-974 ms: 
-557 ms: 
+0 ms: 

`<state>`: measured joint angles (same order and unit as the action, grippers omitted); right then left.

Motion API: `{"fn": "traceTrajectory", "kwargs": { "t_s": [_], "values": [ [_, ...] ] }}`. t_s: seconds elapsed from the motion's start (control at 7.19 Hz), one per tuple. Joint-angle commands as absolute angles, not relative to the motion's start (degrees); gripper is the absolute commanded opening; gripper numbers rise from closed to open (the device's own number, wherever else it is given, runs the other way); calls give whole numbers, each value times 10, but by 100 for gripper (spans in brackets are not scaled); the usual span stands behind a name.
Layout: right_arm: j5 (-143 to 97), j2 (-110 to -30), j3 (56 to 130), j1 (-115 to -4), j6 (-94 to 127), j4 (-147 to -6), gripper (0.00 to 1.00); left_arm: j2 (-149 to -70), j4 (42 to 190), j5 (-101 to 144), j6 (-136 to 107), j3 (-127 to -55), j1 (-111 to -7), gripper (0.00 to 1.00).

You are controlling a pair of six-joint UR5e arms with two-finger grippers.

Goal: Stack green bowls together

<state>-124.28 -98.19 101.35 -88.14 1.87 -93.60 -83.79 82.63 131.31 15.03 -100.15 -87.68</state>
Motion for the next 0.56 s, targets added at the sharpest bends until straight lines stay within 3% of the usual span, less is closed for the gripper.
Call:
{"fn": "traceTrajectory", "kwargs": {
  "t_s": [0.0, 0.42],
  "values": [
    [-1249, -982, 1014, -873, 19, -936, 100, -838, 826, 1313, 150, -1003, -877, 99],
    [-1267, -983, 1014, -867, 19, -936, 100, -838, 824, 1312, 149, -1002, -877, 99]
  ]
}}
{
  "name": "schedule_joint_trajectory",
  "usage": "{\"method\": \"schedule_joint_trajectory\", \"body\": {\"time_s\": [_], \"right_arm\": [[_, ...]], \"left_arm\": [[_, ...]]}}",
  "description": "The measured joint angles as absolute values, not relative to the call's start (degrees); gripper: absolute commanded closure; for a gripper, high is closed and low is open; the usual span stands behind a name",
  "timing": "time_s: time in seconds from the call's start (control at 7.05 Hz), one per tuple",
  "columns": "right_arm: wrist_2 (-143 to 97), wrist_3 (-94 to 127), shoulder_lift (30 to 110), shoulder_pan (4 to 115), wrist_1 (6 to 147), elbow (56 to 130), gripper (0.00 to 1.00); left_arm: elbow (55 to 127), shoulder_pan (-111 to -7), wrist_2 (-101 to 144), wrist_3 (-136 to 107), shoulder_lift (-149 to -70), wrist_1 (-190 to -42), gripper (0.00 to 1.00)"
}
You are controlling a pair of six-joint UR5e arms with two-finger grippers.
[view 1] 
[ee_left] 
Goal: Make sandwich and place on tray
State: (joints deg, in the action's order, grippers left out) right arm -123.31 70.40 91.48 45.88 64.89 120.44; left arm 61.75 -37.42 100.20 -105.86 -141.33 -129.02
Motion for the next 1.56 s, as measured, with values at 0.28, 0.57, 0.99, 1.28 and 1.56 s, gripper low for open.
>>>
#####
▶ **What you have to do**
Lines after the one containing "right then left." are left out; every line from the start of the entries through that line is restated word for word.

▶ **Result**
-974 ms: 
-557 ms: 
+0 ms: 

`<state>`: measured joint angles (same order and unit as the action, grippers omitted); right then left.

The answer to this exercise is complete.